Autoridades de uma localidade síria perto de Damasco concluíram nesta sexta-feira um acordo com o grupo Estado Islâmico (EI) para libertar cerca de 300 operários de uma fábrica, mantidos como reféns desde segunda-feira pelos radicais - relata uma ONG síria.

O Observatório Sírio dos Direitos Humanos (OSDH) ainda não conseguiu determinar quantos funcionários da fábrica de cimento Al-Badia em Dmeir, 50 km ao nordeste da capital, foram libertados.

Uma fonte militar disse à AFP que viu dezenas de trabalhadores chegando nesta sexta à noite a um aeroporto militar controlado pelo governo, perto de Dmeir.
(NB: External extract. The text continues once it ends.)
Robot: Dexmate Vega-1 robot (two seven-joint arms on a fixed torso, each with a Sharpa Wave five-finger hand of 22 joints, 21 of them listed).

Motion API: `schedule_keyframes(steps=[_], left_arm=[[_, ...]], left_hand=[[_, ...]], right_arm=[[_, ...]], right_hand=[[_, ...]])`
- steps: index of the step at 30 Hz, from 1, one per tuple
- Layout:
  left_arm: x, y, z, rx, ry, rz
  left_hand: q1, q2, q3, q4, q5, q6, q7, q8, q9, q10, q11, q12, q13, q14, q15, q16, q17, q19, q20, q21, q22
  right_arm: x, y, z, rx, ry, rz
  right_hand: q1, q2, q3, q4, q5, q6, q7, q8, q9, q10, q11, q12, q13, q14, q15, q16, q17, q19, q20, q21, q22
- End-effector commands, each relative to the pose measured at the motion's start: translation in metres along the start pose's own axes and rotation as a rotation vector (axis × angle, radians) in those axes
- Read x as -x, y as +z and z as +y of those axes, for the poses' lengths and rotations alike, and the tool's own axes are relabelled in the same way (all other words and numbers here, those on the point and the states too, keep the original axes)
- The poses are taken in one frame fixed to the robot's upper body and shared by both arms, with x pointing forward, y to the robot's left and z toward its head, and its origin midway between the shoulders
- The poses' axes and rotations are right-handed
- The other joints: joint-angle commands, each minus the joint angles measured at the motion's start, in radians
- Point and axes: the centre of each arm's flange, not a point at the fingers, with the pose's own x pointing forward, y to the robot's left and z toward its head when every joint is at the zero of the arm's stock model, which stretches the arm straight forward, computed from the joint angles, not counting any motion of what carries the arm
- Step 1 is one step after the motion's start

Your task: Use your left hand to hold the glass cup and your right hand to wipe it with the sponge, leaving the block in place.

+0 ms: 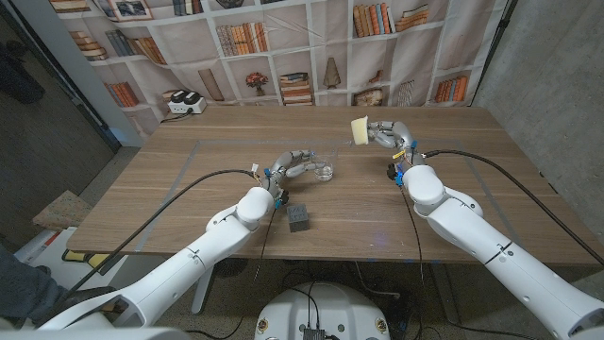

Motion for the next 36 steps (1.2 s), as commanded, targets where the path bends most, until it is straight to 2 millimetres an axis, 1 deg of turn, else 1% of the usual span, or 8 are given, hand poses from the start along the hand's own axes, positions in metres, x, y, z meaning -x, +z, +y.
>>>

Os 300 trabalhadores foram sequestrados na última segunda-feira (4) durante uma ofensiva do EI na região.

Em um comunicado publicado on-line, a agência Amaq, ligada ao EI, indicou que a organização libertou cerca de 300 pessoas, mas que se recusou a libertar outras 20, acusando-as de pertencer a uma milícia pró-governo.

Ainda segundo texto, quatro trabalhadores foram executados por serem drusos, um braço do Islã xiita detestado pelo EI.

A localidade de Dmeir se encontra dividida em setores: alguns controlados pelo EI; outros, pelos rebeldes islamitas; e outros, pelo Exército.

Nesta sexta, vários aviões bombardearam os arredores do aeroporto militar de Dmeir, onde violentos combates aconteceram, após a ofensiva do EI na segunda-feira, informou o OSDH.

O Estado Islâmico já fez vários sequestros coletivos em ataques anteriores. Em janeiro, por exemplo, sequestrou 400 pessoas, incluindo mulheres e crianças, na província de Deir Ezzor. No ano passado, o grupo sequestrou 220 cristãos assírios. Muitos foram libertados após negociações.